## Exercise:
Where the material below has a line containing "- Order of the", start repeating exactly, and keep going through the line containing "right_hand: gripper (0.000", with no other lines.

## Data extract:

>>>>

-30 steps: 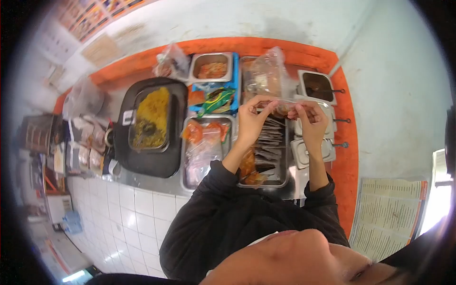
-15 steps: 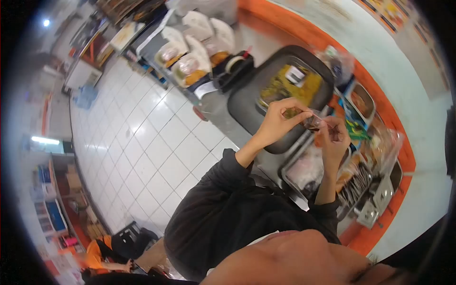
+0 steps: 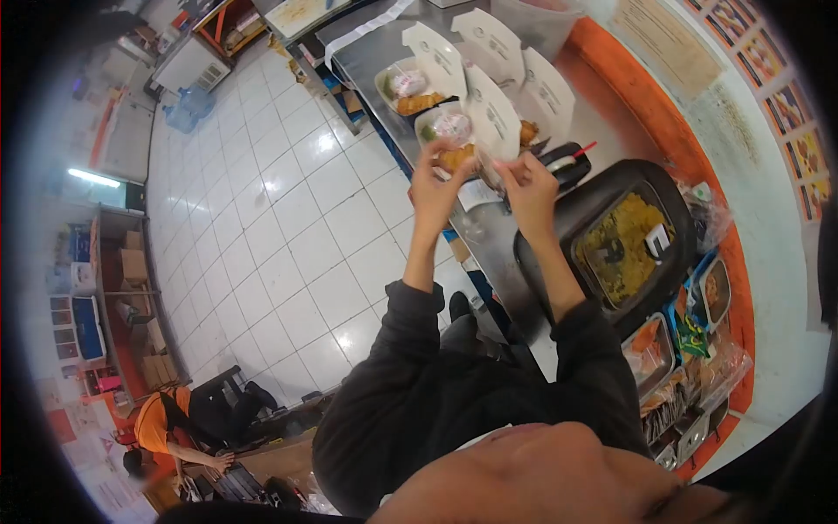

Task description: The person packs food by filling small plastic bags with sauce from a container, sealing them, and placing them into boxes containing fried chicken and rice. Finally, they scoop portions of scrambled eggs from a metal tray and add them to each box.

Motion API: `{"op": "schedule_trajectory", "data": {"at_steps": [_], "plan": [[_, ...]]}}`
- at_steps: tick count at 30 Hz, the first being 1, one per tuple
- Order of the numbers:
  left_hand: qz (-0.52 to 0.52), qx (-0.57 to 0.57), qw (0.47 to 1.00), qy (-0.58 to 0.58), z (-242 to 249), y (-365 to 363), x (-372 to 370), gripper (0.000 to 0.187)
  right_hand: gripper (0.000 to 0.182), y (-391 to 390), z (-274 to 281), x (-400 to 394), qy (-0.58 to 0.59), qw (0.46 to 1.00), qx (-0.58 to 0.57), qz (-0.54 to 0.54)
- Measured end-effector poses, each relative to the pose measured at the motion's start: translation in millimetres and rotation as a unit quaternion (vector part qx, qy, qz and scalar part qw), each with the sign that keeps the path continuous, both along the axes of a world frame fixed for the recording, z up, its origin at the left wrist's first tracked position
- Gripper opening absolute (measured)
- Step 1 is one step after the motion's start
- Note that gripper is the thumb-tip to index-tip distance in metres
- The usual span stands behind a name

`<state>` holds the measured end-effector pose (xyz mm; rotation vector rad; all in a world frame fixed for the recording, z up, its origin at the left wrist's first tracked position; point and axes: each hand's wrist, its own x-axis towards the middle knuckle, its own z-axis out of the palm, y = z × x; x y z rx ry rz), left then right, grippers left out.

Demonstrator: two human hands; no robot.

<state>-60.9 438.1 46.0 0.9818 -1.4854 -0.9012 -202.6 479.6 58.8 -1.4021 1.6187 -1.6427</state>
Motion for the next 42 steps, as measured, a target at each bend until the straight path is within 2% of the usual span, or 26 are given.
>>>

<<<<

## Answer to this exercise:
- Order of the numbers:
  left_hand: qz (-0.52 to 0.52), qx (-0.57 to 0.57), qw (0.47 to 1.00), qy (-0.58 to 0.58), z (-242 to 249), y (-365 to 363), x (-372 to 370), gripper (0.000 to 0.187)
  right_hand: gripper (0.000 to 0.182), y (-391 to 390), z (-274 to 281), x (-400 to 394), qy (-0.58 to 0.59), qw (0.46 to 1.00), qx (-0.58 to 0.57), qz (-0.54 to 0.54)

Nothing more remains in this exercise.